И мы решили попробовать официальный путь. Леночка позвонила в польское консульство в Вашингтон и связалась с консулом по культуре. Польский был одним из трех ее родных языков. Она даже знала особенности варшавского и краковского диалекта. Консул оказался из Кракова, и поэтому беседа приняла задушевный характер. Узнав обо всех наших злоключениях с дядиными картинами, консул решил дать нам дружеский совет.
– Понимаете, какая складывается ситуация. Если вы обратитесь в официальные органы, в Министерство культуры, то это потребует больших затрат и у вас вряд ли что получится. Во-первых, они потребуют документы, подтверждающие вашу собственность на работы, во-вторых, узнав, что работы отбывают в Америку, они дадут им такую высокую оценку, что вы не сможете выплатить таможенные расходы (пошлину, релиз-ордера и т. д.). У вас, как я понял, акварельные работы и рисунки небольшого размера на бумаге. Ваш польский приятель может их высылать простой почтой по два, по три в конвертах крупного формата с указанием стоимости два-три доллара. Так делают многие. Если у него поинтересуются, что в конвертах можно сказать, что принты. При такой низкой оценке никому не придет в голову их проверять.
Мы обрадовались тому, что такую сложную проблему можно решить столь простым путем, и отправили нашему благодетелю-хранителю полную инструкцию, как отправлять работы а также перевели на его имя приличную сумму на текущие расходы с некоторым запасом. Но наш благодетель решил сэкономить и поступил по своему усмотрению. Он собрал пятьдесят работ, упаковал их в картонный ящик, заполнил почтовые документы, в которых указал на всякий случай, что в ящике восемьдесят работ (для чего, я так и не понял), написал, что это живописные работы и дал максимально высокую оценку, как он потом нам написал, на случай пропажи хоть одной из них.

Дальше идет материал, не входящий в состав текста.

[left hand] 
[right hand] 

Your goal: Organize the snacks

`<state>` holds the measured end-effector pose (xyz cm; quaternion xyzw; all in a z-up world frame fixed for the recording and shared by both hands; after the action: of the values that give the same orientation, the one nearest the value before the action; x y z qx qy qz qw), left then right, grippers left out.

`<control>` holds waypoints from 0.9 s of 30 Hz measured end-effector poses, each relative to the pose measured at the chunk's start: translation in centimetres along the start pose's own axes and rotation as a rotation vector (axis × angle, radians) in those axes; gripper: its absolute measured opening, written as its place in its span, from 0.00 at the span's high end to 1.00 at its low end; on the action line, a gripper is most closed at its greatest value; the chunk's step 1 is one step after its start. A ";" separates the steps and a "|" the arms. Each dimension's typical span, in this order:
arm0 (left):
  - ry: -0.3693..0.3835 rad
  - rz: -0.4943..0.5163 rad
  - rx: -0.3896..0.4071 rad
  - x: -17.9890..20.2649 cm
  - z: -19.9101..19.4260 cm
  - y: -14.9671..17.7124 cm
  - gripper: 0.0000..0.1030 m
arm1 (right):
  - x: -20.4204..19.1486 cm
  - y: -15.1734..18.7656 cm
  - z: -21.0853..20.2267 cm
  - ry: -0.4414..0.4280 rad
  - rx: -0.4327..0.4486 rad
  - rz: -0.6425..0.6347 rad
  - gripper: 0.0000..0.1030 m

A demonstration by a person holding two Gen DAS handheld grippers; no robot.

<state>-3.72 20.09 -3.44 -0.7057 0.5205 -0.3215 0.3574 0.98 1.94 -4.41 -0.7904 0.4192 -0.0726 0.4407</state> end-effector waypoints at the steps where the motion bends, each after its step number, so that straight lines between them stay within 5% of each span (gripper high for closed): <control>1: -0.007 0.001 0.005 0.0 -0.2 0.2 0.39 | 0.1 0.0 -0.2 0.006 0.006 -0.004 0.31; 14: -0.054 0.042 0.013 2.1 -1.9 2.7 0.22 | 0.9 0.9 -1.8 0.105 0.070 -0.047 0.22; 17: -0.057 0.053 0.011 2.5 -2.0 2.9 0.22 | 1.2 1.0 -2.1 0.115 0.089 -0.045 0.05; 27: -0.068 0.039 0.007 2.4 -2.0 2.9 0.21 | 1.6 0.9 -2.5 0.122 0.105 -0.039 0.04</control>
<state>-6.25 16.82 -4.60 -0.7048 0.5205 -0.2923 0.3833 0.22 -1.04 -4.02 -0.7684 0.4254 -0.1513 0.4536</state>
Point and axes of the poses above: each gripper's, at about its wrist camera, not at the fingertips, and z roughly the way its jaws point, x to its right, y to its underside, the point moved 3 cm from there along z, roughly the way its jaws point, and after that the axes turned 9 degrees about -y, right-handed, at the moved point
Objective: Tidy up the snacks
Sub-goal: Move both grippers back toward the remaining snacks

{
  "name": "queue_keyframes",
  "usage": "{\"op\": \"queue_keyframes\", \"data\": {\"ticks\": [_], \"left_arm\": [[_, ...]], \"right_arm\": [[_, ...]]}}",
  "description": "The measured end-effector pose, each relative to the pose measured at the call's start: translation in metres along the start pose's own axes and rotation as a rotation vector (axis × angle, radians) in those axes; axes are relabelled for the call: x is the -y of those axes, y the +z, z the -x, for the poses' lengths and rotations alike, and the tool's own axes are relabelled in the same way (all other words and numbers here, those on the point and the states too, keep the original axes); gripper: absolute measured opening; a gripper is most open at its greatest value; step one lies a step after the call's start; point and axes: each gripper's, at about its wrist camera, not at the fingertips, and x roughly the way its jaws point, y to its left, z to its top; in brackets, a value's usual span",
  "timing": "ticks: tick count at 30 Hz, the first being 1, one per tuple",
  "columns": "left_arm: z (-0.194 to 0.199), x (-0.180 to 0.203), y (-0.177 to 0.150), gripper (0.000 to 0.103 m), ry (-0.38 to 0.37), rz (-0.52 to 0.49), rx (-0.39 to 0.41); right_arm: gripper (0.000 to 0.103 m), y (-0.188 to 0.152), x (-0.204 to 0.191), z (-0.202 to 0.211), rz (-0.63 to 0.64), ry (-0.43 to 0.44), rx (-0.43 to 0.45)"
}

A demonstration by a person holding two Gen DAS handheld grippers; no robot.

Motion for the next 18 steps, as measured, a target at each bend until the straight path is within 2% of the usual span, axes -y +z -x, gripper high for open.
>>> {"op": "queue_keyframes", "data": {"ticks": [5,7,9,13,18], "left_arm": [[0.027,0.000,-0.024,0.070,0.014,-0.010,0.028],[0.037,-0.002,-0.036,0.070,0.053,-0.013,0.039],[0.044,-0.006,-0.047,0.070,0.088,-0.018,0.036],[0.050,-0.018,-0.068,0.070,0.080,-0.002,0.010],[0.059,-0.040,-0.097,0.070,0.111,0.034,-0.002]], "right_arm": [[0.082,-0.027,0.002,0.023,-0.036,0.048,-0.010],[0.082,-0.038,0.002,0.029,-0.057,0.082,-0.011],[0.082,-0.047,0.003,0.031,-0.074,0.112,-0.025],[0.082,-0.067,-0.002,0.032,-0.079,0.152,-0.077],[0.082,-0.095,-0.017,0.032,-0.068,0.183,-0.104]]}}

Ознакомившись с этими документами, работники почты, как он пишет, заволновались, вызвали представителя таможни и вскрыли ящик. Во-первых, они обнаружили несоответствие количества работ в ящике и в документах. Во-вторых, они потребовали разрешение на вывоз таких ценных работ. В результате, как нам сообщил наш благодетель, все работы конфисковали, а его дело направили в суд за контрабанду художественных изделий.
В следующем письме он нам сообщил, что суд вынес решение конфисковать все работы в пользу государства и куда-то отправить (куда он не понял), а ему назначить штраф в виде солидной четырехзначной суммы. Дальше он писал, что судья оказался все-таки довольно приличным человеком и разрешил выплачивать штраф не сразу, а в рассрочку. «Так что вы можете высылать мне деньги либо помесячно, либо даже поквартально. Но высылать вы должны регулярно, иначе меня посадят в тюрьму».